There is a recurring conversation around the current Marvel Cinematic Universe that could be summarized with three questions. Is there fatigue after Avengers: Endgame? Has the interrelation between the works become overly complicated? And has the production of television series contributed to the increase in this fatigue? According to Raphael Bob-Waksberg, creator of Bojack Horseman, the spell between him and superheroes has been broken.
“Bravo to the MCU for recapturing the magic I felt as a kid when I realized that the superhero stories I had wanted for years had become so complicated that keeping up had become more of a chore than a pleasure, and the I abandoned it completely, giving me the freedom to discover other delights elsewhere,” he honestly expressed on his social networks.

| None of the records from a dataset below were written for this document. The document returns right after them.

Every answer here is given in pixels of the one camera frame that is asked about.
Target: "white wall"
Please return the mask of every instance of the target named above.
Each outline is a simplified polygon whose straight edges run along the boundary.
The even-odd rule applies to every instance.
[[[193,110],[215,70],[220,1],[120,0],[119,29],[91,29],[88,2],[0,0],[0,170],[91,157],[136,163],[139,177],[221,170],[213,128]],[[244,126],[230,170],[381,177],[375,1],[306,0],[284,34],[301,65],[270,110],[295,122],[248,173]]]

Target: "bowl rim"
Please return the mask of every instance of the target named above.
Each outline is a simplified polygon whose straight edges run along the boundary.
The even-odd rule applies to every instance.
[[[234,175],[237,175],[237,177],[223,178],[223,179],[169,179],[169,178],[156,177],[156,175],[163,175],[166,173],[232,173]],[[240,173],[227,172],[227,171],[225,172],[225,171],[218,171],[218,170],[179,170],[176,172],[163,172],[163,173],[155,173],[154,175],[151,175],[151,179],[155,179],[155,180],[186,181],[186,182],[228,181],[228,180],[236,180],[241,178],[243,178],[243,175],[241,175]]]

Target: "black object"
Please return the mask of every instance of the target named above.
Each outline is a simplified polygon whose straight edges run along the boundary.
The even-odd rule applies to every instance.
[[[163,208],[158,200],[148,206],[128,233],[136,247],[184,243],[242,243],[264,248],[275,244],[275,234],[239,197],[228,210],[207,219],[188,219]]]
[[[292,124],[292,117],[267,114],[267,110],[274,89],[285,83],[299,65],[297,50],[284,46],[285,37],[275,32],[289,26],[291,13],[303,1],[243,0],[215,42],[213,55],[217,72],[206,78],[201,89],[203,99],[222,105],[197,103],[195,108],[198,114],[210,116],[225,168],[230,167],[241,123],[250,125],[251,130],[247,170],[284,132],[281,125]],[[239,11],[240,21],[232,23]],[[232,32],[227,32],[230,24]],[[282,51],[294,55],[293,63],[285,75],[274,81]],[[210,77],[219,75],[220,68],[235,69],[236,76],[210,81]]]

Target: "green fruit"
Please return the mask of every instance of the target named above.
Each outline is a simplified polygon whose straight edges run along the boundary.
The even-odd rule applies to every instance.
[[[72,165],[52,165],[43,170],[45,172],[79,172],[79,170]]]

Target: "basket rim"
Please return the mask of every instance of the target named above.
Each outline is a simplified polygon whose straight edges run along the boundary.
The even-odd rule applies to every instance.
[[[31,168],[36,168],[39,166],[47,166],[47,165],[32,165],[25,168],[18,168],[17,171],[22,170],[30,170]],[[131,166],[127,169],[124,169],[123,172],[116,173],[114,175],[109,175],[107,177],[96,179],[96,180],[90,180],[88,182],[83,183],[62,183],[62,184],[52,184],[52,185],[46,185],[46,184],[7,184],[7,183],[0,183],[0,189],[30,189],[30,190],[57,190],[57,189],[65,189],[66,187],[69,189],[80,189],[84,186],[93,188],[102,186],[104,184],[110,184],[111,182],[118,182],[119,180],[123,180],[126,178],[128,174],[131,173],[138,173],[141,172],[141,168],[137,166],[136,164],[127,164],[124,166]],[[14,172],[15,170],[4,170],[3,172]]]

The statements are surprising for their clarity and add to the moment of crisis that Marvel is experiencing on a creative level, both on the television and film sides. Since The Avengers: Endgame there has not been a title that has grossed 1 billion in movie theaters with failures like The Eternals (403 million), curiously the work that has the most authorial profile, and Antman: Quantumania (476 million).
Even Antman (519 million) and Antman and the Wasp (622 million) had done better at the box office without being sold as Marvel events that were going to solidify the idea of ??the multiverse. And, in the case of the third Antman film, Thor: Love and Thunder or Doctor Strange and the Multiverse of Madness, not even critics have been particularly favorable to the creative drift.
On the television side, furthermore, Disney titles have problems garnering good reviews, obtaining viewings that justify their ambitious budgets and penetrating the cultural conversation. Secret Invasion, the last one broadcast, is the best example: it was beaten for using credits created using artificial intelligence and not even a cast led by Samuel L. Jackson, Emilia Clarke and Olivia Colman allowed it to spark online conversation week after week.
The interrelation of the stories, rather than contributing to their complexity, is leading to criticism with two arguments: that the understanding of the stories is excessively complicated (there are too many homework) and that these are not perceived as stories in themselves (but simply pieces in the global scheme, subtracting their identity).
You just have to look at the imminent premiere of The Marvels. To understand who its three protagonists are and to be able to enjoy the story, it is advisable to have seen the movie Captain Marvel and the series WandaVision and Ms Marvel.